DATA BLOCK:

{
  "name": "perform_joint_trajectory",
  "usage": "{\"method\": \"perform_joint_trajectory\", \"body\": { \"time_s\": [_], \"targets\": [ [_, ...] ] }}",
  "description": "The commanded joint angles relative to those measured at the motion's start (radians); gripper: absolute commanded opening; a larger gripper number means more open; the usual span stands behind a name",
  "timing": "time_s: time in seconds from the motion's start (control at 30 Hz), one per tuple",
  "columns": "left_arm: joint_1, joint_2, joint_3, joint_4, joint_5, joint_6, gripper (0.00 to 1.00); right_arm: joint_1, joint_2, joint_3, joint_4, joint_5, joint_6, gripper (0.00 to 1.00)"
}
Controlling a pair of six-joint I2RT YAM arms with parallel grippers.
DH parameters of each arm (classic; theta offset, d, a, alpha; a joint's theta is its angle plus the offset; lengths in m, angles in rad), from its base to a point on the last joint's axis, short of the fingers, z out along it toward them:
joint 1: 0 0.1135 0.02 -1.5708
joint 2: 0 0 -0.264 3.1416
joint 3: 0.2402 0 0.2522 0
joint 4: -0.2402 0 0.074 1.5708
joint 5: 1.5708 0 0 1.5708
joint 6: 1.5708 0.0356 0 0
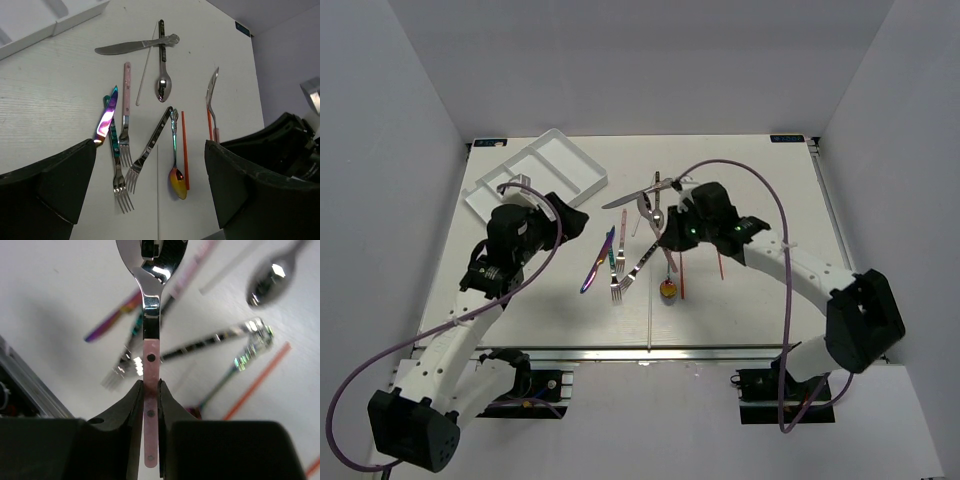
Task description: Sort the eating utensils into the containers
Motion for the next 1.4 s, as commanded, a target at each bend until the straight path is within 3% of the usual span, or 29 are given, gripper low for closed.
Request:
{"method": "perform_joint_trajectory", "body": {
  "time_s": [0.0, 0.07, 0.2, 0.27, 0.37, 0.47, 0.53, 0.7, 0.9, 1.13, 1.2, 1.23, 1.33, 1.37],
  "targets": [
    [0.000, -0.031, 0.074, -0.032, -0.008, -0.022, 0.98, 0.031, 0.126, 0.202, 0.085, -0.149, 0.000, 0.00],
    [0.000, -0.091, 0.113, -0.096, -0.204, 0.000, 0.98, 0.038, 0.285, 0.398, 0.081, -0.210, -0.005, 0.00],
    [0.000, -0.156, 0.129, -0.214, -0.428, 0.081, 0.98, 0.069, 0.645, 0.827, 0.010, -0.260, -0.002, 0.00],
    [0.000, -0.163, 0.144, -0.261, -0.522, 0.127, 0.98, 0.084, 0.832, 1.127, -0.024, -0.286, -0.010, 0.00],
    [0.001, -0.179, 0.108, -0.265, -0.602, 0.177, 0.98, 0.086, 0.973, 1.358, 0.059, -0.326, 0.032, 0.00],
    [0.001, -0.180, 0.051, -0.240, -0.610, 0.179, 0.98, 0.085, 1.017, 1.289, 0.342, -0.338, 0.110, 0.00],
    [0.001, -0.148, 0.054, -0.231, -0.505, 0.170, 0.98, 0.086, 1.021, 1.287, 0.428, -0.344, 0.134, 0.00],
    [0.001, -0.081, 0.100, -0.148, -0.388, 0.100, 0.98, 0.134, 0.831, 1.036, 0.424, -0.266, 0.027, 0.00],
    [0.001, 0.059, 0.141, -0.029, -0.338, -0.015, 0.98, 0.173, 0.679, 0.887, 0.292, -0.281, -0.016, 0.00],
    [0.001, 0.182, 0.226, -0.053, -0.366, -0.013, 0.80, 0.206, 0.565, 0.745, 0.275, -0.366, -0.027, 0.00],
    [0.001, 0.173, 0.219, -0.039, -0.381, -0.008, 0.72, 0.212, 0.554, 0.744, 0.249, -0.375, -0.046, 0.00],
    [0.001, 0.160, 0.212, -0.024, -0.391, -0.006, 0.61, 0.215, 0.542, 0.725, 0.260, -0.381, -0.045, 0.00],
    [0.001, 0.156, 0.209, -0.007, -0.380, -0.006, 0.48, 0.219, 0.528, 0.698, 0.278, -0.384, -0.036, 0.00],
    [0.001, 0.157, 0.207, -0.002, -0.369, -0.006, 0.38, 0.220, 0.528, 0.696, 0.278, -0.386, -0.034, 0.00]
  ]
}}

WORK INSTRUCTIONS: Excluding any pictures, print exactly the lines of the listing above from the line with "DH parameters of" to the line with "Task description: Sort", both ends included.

ANSWER FOR THIS EXERCISE:
DH parameters of each arm (classic; theta offset, d, a, alpha; a joint's theta is its angle plus the offset; lengths in m, angles in rad), from its base to a point on the last joint's axis, short of the fingers, z out along it toward them:
joint 1: 0 0.1135 0.02 -1.5708
joint 2: 0 0 -0.264 3.1416
joint 3: 0.2402 0 0.2522 0
joint 4: -0.2402 0 0.074 1.5708
joint 5: 1.5708 0 0 1.5708
joint 6: 1.5708 0.0356 0 0
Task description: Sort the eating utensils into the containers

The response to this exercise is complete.